*EXERCISE PROMPT:* Each line of the data below must be given again exactly as written.
DATASET EXCERPT below:
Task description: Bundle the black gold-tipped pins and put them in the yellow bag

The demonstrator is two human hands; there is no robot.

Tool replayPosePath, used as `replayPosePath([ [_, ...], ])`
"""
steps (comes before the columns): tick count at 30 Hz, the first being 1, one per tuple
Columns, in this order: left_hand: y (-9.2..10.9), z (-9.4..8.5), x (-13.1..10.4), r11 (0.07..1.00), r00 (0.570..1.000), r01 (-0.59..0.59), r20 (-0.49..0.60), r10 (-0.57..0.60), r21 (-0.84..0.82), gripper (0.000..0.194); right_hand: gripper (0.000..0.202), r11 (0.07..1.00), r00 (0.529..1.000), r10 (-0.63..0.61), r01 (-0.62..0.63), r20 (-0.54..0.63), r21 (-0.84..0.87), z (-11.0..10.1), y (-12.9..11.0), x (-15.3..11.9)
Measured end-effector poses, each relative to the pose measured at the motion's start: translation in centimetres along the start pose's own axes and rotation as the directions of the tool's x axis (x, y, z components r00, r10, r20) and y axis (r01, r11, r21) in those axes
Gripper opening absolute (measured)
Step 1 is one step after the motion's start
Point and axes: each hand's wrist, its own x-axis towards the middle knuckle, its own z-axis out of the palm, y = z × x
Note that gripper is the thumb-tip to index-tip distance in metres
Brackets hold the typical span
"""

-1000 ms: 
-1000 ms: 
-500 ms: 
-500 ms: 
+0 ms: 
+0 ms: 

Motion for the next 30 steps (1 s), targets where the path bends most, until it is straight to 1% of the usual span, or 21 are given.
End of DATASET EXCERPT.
*EXERCISE SOLUTION:*
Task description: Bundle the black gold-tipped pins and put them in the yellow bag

The demonstrator is two human hands; there is no robot.

Tool replayPosePath, used as `replayPosePath([ [_, ...], ])`
"""
steps (comes before the columns): tick count at 30 Hz, the first being 1, one per tuple
Columns, in this order: left_hand: y (-9.2..10.9), z (-9.4..8.5), x (-13.1..10.4), r11 (0.07..1.00), r00 (0.570..1.000), r01 (-0.59..0.59), r20 (-0.49..0.60), r10 (-0.57..0.60), r21 (-0.84..0.82), gripper (0.000..0.194); right_hand: gripper (0.000..0.202), r11 (0.07..1.00), r00 (0.529..1.000), r10 (-0.63..0.61), r01 (-0.62..0.63), r20 (-0.54..0.63), r21 (-0.84..0.87), z (-11.0..10.1), y (-12.9..11.0), x (-15.3..11.9)
Measured end-effector poses, each relative to the pose measured at the motion's start: translation in centimetres along the start pose's own axes and rotation as the directions of the tool's x axis (x, y, z components r00, r10, r20) and y axis (r01, r11, r21) in those axes
Gripper opening absolute (measured)
Step 1 is one step after the motion's start
Point and axes: each hand's wrist, its own x-axis towards the middle knuckle, its own z-axis out of the palm, y = z × x
Note that gripper is the thumb-tip to index-tip distance in metres
Brackets hold the typical span
"""

-1000 ms: 
-1000 ms: 
-500 ms: 
-500 ms: 
+0 ms: 
+0 ms: 

Motion for the next 30 steps (1 s), targets where the path bends most, until it is straight to 1% of the usual span, or 21 are given.

This answer requires nothing more.